About
cpuGFN19: Data allocation is 8 MB (
earlier post with links). Which means this application can easily run into a memory access bottleneck.
About
OCLcudaGFN19: I looked a little through some top regulars' hosts but didn't find any which ran GFN19 recently. So I started one random task on a Pascal GPU of my own. The following was logged:
Supported transform implementations: ocl ocl2 ocl3 ocl4 ocl5
[...]
OCL transform is past its b limit.
OCL3 transform is past its b limit.
OCL4 transform is past its b limit.
OCL5 transform is past its b limit.
Using OCL2 transform
The OCL transform is the only one which uses FP64. But as this one is not usable in GFN19, server GPUs and some AMD GPUs with a high FP64 throughput design will not have a special advantage here.

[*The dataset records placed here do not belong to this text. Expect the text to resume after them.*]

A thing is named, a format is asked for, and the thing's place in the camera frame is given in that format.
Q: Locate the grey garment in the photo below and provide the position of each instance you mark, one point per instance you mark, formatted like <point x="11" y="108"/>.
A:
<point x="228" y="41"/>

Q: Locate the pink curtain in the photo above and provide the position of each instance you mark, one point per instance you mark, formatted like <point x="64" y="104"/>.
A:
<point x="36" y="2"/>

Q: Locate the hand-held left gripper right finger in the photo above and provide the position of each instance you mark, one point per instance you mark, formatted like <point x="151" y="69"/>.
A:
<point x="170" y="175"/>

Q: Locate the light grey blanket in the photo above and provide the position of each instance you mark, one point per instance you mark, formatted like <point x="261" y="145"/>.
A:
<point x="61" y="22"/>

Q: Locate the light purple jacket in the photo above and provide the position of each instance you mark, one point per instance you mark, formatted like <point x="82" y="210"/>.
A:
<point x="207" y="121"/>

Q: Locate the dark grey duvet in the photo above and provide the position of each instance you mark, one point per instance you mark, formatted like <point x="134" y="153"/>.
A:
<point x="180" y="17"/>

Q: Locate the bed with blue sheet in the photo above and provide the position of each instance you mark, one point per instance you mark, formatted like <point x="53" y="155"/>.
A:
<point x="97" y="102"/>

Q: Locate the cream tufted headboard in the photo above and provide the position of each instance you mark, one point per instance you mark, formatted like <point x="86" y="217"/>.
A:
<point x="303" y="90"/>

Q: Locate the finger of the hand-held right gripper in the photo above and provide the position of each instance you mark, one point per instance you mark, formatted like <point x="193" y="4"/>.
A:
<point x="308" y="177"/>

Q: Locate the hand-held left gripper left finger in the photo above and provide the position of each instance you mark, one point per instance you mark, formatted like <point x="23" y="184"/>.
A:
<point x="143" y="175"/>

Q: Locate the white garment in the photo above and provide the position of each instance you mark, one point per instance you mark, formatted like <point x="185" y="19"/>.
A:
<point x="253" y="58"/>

The OCL2 transform performs INT32 operations.
(From
pschoefer's memory: OCL = FP64, OCL2 = 3*INT32, OCL3 = INT64, OCL4 = 2*signed INT32, OCL5 = unsigned INT32.)
Edit: On a GTX 1080Ti, Linux, no app_config.xml, OCLcudaGFN19 ran constantly at 100 % SM utilization and 80 % memory controller(?) utilization, and at or near its board power limit, at least while I watched.